Por Silvia Luisa Eifert Haas, advogada do escritório Kipper Gewehr e pós-graduada em privacidade e proteção de dados pessoais
Em setembro de 2025, a Lei Geral de Proteção de Dados completa cinco anos em pleno vigor. Mas, afinal, como uma lei que trouxe uma série de obrigações para as empresas tem impactado não apenas as rotinas corporativas, mas também a vida dos titulares de dados — os verdadeiros protagonistas dessa história?
A LGPD é uma lei principiológica que estabeleceu direitos e deveres, mas não especificou como os controles de proteção de dados deveriam ser implementados no dia a dia das organizações. Para transformar as exigências legais em práticas efetivas, aquelas empresas comprometidas com o compliance se viram obrigadas a recorrerem a normas técnicas, boas práticas reconhecidas internacionalmente e frameworks consolidados, como as normas da família ISO/IEC 27000 e 27701, o NIST Privacy Framework, além das diretrizes da própria Autoridade Nacional de Proteção de Dados — ANPD e também do CNIL (autoridade de proteção de dados da França). Esses referenciais fornecem o como executar, traduzindo a legislação em medidas técnicas, administrativas e de governança capazes de concretizar a proteção de dados pessoais.
Com base nisso, as organizações engajadas em atuar em conformidade com a legislação começaram a promover uma verdadeira mudança cultural em privacidade e proteção de dados pessoais, incorporando novos controles às rotinas, bem como práticas contínuas de monitoramento e treinamento. À medida que a maturidade aumenta, consolida-se o entendimento de que um projeto de privacidade, para ser efetivo, deve evoluir para um programa de governança estruturado, com início, meio e continuidade.

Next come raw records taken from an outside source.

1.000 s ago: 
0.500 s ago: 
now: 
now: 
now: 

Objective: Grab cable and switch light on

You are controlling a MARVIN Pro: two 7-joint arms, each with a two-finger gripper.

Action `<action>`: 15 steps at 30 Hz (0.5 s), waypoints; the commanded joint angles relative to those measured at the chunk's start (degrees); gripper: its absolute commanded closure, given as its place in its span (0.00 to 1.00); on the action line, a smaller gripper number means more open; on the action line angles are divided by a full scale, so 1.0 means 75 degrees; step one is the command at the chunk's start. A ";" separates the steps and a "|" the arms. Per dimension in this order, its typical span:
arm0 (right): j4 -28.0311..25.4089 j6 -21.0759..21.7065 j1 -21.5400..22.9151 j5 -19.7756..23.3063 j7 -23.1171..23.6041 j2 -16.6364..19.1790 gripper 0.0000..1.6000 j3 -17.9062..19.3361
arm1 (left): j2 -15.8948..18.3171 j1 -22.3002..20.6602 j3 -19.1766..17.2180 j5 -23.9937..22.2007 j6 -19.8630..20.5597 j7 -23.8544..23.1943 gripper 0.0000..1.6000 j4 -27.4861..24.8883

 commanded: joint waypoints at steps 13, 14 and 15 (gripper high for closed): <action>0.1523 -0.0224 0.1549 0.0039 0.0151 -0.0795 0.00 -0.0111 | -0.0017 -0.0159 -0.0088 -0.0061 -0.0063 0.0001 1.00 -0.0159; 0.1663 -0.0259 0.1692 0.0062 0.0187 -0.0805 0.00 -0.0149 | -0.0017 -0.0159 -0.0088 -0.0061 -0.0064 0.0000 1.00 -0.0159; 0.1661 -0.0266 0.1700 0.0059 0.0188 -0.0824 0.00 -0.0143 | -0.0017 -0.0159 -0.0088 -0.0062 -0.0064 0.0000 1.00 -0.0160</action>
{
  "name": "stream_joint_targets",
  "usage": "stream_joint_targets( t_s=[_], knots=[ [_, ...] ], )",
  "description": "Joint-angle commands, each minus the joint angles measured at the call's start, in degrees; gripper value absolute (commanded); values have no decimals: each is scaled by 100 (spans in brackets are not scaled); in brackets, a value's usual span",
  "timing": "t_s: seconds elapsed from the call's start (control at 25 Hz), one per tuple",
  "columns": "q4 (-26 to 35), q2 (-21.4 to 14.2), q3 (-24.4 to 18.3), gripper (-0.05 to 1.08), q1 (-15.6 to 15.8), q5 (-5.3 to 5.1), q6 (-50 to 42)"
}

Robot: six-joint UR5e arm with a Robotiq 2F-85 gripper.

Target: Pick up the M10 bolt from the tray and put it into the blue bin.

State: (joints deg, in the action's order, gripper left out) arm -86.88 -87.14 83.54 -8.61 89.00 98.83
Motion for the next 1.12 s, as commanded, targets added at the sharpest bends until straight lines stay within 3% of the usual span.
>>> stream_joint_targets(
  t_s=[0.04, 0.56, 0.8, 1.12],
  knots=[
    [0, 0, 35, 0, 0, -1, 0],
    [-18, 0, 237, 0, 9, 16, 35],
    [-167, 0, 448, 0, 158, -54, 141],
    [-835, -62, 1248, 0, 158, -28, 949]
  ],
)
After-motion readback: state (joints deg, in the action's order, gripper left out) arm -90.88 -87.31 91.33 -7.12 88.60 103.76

Só assim as empresas se tornam competitivas e capazes de respeitar os direitos dos titulares, que gradualmente vêm fazendo valer a proteção que lhes é conferida pela legislação. Há sete anos, quando a LGPD foi sancionada, muitos titulares sequer sabiam que esses direitos existiam. É importante lembrar que essa legislação foi criada para colocar as pessoas em primeiro lugar. Proteger dados pessoais – um ativo precioso no mundo moderno — é, acima de tudo, proteger pessoas, sua privacidade e sua dignidade.
Além do mais, o aumento expressivo de golpes utilizando informações pessoais despertou senso de urgência nos titulares em busca de proteção e/ou reparação. Prova disso é o aumento expressivo de requerimentos à ANPD no último ano, seja por meio de petição de titulares — quando a pessoa já tentou exercer seus direitos junto a empresa controladora, mas não obteve resposta ou essa não foi satisfatória –, seja por denúncia que qualquer pessoa pode apresentar para relatar possíveis infrações à lei.
Esse cenário também alcança o Poder Judiciário. O crescimento no número de ações envolvendo a LGPD demonstra que os titulares estão cada vez mais dispostos a recorrer ao Judiciário em busca de reparação por danos decorrentes do mau uso de seus dados pessoais, seja na esfera cível, seja na esfera trabalhista. O Painel LGPD nos Tribunais 2025 apontou um aumento expressivo no volume de decisões que fazem referência à lei, o que demonstra que a LGPD vem se consolidando como fundamento jurídico relevante e cada vez mais presente nas sentenças. Trata-se de um indicativo de amadurecimento do sistema, mas também de que as empresas precisam estar preparadas não apenas para responder às demandas da ANPD, mas para se defender em processos judiciais que podem gerar impactos financeiros e reputacionais significativos.
Nesse cenário, o dever das empresas de zelar pelos dados pessoais dos titulares que com elas interagem assume uma dimensão ainda maior. Se, no presente, a adoção de medidas de segurança e práticas de governança pode mitigar riscos imediatos, talvez apenas nas futuras gerações consigamos perceber de forma plena os reflexos desse trabalho. Assim como ocorreu em outras agendas sociais — a exemplo da proteção ambiental ou da defesa dos direitos do consumidor —, a consolidação de uma cultura sólida de privacidade e proteção de dados pessoais tende a ser um processo gradual, mas que precisa ser cultivado desde já. Investir em proteção de dados hoje é, portanto, plantar as bases de um futuro digital mais seguro e menos vulnerável às fraudes e golpes que hoje assolam a sociedade.
Para as empresas que já avançaram em maturidade, assim como para aquelas que estão apenas iniciando o processo de adequação, esse é o caminho inevitável. Já para quem ainda insiste em negligenciar as obrigações legais, fica o alerta: se você acha que compliance é caro, experimente o custo do não compliance.